Work request
Print nothing but the lines below starting at the line that holds "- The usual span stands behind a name" and ending at the line that holds "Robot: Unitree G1", including both, each exactly as written.

Supplied entries
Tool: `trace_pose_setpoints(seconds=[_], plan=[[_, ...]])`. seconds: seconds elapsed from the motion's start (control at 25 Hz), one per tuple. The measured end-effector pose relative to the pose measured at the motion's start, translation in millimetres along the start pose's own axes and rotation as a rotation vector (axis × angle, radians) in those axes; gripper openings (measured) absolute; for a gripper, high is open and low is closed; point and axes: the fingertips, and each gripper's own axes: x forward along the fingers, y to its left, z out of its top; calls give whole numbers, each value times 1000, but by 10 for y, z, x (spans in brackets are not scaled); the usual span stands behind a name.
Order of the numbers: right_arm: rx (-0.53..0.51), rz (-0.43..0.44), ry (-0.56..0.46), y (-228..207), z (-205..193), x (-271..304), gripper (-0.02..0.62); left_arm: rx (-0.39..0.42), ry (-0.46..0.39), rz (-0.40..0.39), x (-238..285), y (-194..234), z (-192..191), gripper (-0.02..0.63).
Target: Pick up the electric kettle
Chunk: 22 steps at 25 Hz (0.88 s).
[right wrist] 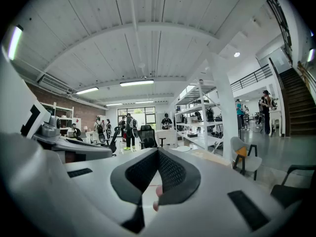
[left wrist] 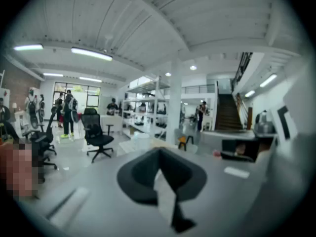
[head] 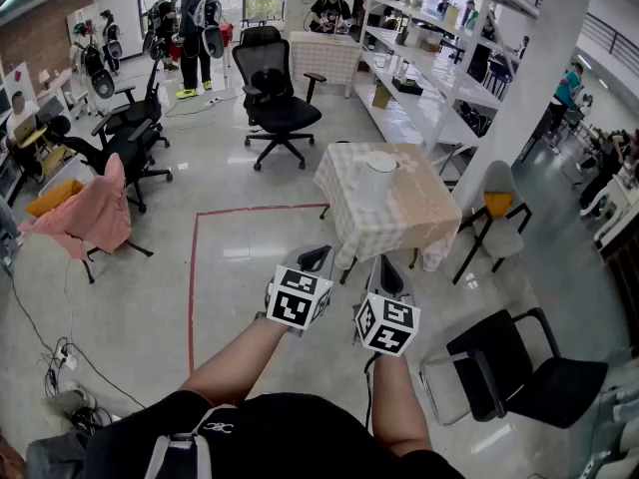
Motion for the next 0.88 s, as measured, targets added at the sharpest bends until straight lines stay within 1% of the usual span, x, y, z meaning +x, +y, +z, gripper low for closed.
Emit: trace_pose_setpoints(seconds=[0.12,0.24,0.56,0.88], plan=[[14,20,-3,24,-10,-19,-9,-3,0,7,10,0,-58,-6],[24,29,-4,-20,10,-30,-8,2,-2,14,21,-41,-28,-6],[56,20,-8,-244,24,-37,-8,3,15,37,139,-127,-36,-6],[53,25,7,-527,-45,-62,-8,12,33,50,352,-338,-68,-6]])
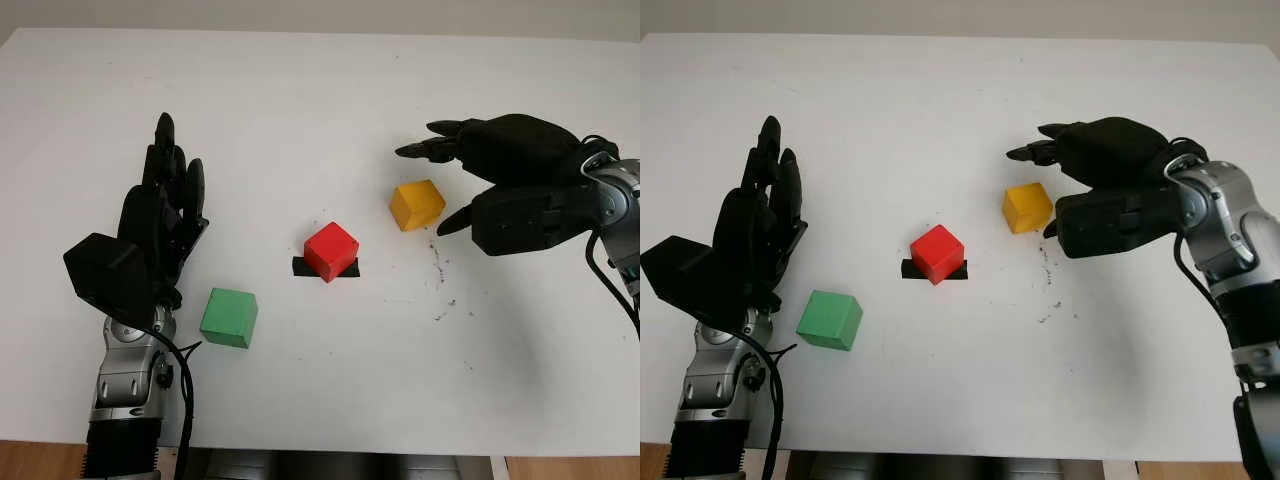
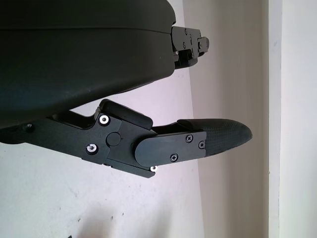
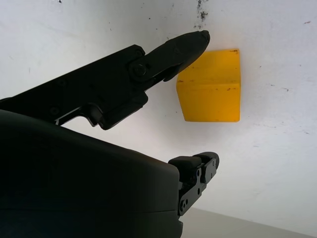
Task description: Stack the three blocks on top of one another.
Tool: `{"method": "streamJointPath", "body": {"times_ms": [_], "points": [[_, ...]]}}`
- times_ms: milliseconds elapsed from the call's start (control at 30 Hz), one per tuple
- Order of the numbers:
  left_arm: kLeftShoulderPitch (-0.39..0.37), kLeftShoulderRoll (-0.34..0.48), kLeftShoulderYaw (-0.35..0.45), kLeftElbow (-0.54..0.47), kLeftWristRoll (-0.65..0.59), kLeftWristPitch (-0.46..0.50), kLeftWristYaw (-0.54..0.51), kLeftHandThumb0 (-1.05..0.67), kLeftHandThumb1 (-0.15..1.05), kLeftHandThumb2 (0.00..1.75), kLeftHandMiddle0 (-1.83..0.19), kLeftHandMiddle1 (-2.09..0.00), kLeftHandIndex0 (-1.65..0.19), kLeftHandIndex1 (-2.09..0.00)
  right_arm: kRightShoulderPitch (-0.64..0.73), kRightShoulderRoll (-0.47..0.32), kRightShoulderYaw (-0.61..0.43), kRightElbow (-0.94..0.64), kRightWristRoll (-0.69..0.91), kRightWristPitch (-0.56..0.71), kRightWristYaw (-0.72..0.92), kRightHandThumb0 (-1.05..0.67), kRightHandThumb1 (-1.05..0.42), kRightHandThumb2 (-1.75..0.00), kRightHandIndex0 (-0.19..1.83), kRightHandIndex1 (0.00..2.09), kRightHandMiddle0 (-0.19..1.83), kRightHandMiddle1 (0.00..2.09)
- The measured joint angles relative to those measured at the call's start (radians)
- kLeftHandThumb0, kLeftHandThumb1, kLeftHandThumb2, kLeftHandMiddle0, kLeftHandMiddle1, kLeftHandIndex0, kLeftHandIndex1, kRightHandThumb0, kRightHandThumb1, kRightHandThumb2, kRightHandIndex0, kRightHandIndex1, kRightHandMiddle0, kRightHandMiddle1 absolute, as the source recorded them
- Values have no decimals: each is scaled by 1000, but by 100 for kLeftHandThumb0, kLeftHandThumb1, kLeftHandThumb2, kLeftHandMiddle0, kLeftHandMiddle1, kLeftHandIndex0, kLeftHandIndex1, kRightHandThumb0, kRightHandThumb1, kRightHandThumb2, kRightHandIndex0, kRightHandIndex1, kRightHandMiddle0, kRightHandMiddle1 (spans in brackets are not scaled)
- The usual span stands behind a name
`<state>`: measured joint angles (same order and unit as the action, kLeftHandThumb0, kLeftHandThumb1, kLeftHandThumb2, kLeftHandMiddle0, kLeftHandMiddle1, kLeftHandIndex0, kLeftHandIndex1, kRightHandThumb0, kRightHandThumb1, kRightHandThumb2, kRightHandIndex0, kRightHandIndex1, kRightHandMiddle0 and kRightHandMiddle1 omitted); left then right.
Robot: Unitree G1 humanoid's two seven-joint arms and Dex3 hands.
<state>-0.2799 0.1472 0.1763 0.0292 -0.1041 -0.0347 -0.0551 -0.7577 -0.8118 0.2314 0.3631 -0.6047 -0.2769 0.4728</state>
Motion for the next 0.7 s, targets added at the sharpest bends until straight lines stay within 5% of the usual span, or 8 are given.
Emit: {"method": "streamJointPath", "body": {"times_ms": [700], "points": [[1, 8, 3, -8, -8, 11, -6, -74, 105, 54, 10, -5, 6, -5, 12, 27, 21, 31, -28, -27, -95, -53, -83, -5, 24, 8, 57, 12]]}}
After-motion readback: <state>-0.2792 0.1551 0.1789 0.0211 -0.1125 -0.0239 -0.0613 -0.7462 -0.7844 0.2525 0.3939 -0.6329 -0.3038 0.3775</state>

Problem solution
- The usual span stands behind a name
`<state>`: measured joint angles (same order and unit as the action, kLeftHandThumb0, kLeftHandThumb1, kLeftHandThumb2, kLeftHandMiddle0, kLeftHandMiddle1, kLeftHandIndex0, kLeftHandIndex1, kRightHandThumb0, kRightHandThumb1, kRightHandThumb2, kRightHandIndex0, kRightHandIndex1, kRightHandMiddle0 and kRightHandMiddle1 omitted); left then right.
Robot: Unitree G1 humanoid's two seven-joint arms and Dex3 hands.

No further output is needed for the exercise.